REQUIREMENT =
For this exercise, return exactly the lines of the material below that begin at the one with "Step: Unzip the" and stop after the one with "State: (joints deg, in".

SUPPLIED MATERIAL =
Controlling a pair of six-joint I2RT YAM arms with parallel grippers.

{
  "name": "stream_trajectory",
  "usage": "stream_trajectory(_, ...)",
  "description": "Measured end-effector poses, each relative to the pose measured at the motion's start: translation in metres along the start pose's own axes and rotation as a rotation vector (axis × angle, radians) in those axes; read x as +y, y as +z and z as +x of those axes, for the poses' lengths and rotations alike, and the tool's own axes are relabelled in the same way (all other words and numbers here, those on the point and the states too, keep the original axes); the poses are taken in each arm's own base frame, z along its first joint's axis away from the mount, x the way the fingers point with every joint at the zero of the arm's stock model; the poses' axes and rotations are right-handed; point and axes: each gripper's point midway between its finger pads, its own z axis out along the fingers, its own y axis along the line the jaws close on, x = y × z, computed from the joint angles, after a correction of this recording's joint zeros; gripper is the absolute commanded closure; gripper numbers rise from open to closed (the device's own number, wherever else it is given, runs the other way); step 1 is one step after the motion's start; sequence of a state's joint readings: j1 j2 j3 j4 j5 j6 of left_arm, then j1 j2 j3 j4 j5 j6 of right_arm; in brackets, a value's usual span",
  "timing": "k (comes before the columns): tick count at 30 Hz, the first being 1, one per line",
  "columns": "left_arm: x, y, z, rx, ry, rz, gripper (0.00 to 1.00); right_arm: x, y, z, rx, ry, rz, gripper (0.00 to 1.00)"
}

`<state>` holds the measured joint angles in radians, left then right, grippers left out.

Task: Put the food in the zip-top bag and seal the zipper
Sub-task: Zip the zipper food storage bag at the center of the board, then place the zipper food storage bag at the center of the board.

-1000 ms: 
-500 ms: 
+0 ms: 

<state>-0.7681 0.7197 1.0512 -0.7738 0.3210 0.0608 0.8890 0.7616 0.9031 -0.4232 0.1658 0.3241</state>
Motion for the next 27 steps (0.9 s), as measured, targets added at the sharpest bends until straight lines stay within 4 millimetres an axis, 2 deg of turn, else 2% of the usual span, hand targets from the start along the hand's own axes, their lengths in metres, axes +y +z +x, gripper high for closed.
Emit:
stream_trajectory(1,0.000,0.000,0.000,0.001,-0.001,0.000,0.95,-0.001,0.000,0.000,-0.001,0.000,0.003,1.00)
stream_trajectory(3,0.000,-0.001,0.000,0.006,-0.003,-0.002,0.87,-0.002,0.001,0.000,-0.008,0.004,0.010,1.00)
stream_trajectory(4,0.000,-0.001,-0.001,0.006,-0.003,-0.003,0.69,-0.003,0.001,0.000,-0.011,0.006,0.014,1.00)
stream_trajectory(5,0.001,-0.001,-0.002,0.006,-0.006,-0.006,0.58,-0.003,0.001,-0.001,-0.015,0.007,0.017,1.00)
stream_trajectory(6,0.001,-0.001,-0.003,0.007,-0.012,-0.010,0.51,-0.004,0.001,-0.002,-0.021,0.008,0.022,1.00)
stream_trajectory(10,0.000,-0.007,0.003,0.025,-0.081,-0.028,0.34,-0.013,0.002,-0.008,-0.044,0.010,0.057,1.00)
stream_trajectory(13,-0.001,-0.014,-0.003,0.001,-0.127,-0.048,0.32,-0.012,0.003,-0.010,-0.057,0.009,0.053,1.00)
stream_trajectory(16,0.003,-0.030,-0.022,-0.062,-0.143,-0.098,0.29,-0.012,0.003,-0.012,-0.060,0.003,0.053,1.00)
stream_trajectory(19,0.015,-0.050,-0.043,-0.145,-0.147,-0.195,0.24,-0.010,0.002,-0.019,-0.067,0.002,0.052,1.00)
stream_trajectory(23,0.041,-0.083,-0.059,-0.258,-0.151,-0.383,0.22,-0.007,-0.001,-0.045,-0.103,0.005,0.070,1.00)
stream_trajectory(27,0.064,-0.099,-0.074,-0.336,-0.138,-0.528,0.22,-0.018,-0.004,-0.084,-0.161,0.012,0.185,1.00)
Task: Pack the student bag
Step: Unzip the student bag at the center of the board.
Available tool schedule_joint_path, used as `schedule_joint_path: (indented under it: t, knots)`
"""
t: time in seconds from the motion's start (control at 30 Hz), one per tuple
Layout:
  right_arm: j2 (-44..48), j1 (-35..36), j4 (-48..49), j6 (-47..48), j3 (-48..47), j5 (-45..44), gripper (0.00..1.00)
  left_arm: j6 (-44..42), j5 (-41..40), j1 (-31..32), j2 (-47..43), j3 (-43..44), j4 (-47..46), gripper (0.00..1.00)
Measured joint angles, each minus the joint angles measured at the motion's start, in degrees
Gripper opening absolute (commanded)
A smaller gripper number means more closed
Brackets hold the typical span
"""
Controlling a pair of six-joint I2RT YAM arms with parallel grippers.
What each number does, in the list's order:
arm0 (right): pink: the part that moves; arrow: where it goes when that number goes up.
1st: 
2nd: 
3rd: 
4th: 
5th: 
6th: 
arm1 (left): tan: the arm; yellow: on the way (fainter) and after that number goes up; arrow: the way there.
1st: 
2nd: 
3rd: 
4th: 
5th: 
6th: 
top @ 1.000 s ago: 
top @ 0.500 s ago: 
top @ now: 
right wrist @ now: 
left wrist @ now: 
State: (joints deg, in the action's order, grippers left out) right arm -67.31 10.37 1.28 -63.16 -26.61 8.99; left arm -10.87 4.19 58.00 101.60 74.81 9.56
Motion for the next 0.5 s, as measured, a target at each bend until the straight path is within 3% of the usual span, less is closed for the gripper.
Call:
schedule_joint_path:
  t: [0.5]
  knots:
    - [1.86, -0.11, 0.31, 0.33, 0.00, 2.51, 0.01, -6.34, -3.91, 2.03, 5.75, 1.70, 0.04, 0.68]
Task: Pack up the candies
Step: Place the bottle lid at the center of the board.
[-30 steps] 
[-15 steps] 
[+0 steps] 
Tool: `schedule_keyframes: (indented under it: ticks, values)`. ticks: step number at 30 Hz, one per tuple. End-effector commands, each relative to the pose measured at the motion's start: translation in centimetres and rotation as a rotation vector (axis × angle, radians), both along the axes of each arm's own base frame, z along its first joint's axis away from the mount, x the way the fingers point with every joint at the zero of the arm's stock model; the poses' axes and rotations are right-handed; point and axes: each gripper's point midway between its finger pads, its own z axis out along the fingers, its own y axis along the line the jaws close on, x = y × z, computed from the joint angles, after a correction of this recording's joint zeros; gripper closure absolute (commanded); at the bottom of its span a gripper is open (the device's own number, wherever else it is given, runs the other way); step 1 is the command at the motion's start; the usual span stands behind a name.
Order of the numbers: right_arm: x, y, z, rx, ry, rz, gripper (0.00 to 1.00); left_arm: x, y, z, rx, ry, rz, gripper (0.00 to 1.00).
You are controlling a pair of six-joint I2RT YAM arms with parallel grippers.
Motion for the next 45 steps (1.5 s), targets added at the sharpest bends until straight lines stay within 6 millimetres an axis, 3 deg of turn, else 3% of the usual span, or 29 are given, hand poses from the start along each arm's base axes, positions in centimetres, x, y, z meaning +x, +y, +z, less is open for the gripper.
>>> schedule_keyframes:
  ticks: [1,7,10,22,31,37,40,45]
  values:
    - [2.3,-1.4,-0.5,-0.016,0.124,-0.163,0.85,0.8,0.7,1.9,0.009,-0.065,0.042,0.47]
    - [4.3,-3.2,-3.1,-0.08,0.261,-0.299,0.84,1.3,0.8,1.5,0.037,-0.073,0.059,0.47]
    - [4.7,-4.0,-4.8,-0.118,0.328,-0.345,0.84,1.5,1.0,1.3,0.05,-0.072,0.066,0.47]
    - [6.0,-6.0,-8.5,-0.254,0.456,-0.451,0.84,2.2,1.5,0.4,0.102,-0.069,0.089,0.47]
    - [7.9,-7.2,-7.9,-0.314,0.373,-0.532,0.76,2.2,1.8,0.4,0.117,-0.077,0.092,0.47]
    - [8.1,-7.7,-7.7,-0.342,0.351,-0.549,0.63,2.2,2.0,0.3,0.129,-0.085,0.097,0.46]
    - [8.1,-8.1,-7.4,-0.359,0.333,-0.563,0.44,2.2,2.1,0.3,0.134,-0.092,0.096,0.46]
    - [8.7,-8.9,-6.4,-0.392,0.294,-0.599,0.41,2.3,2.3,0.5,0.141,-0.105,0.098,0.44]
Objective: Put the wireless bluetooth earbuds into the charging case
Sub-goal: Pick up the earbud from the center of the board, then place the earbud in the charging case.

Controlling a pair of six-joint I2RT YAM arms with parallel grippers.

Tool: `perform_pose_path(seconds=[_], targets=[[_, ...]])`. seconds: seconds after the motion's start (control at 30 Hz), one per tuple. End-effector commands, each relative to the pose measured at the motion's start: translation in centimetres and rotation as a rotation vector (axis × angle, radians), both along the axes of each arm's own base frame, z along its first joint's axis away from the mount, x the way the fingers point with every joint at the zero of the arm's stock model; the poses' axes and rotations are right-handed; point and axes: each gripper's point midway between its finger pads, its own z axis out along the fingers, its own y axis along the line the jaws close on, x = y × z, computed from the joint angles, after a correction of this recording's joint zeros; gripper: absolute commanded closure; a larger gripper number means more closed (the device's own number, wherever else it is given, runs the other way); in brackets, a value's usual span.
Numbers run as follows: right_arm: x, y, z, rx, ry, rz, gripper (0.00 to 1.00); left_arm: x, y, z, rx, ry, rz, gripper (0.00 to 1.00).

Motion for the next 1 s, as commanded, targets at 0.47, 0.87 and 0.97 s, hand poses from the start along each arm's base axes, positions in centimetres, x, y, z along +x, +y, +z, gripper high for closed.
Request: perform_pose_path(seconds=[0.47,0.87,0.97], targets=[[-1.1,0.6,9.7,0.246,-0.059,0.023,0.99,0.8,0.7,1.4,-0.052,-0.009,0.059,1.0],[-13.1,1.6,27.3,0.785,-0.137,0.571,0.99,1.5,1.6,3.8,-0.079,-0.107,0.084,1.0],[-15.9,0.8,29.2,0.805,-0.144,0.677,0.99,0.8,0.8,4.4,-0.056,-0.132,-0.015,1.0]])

RESULT FOR THIS EXERCISE =
Step: Unzip the student bag at the center of the board.
Available tool schedule_joint_path, used as `schedule_joint_path: (indented under it: t, knots)`
"""
t: time in seconds from the motion's start (control at 30 Hz), one per tuple
Layout:
  right_arm: j2 (-44..48), j1 (-35..36), j4 (-48..49), j6 (-47..48), j3 (-48..47), j5 (-45..44), gripper (0.00..1.00)
  left_arm: j6 (-44..42), j5 (-41..40), j1 (-31..32), j2 (-47..43), j3 (-43..44), j4 (-47..46), gripper (0.00..1.00)
Measured joint angles, each minus the joint angles measured at the motion's start, in degrees
Gripper opening absolute (commanded)
A smaller gripper number means more closed
Brackets hold the typical span
"""
Controlling a pair of six-joint I2RT YAM arms with parallel grippers.
What each number does, in the list's order:
arm0 (right): pink: the part that moves; arrow: where it goes when that number goes up.
1st: 
2nd: 
3rd: 
4th: 
5th: 
6th: 
arm1 (left): tan: the arm; yellow: on the way (fainter) and after that number goes up; arrow: the way there.
1st: 
2nd: 
3rd: 
4th: 
5th: 
6th: 
top @ 1.000 s ago: 
top @ 0.500 s ago: 
top @ now: 
right wrist @ now: 
left wrist @ now: 
State: (joints deg, in the action's order, grippers left out) right arm -67.31 10.37 1.28 -63.16 -26.61 8.99; left arm -10.87 4.19 58.00 101.60 74.81 9.56

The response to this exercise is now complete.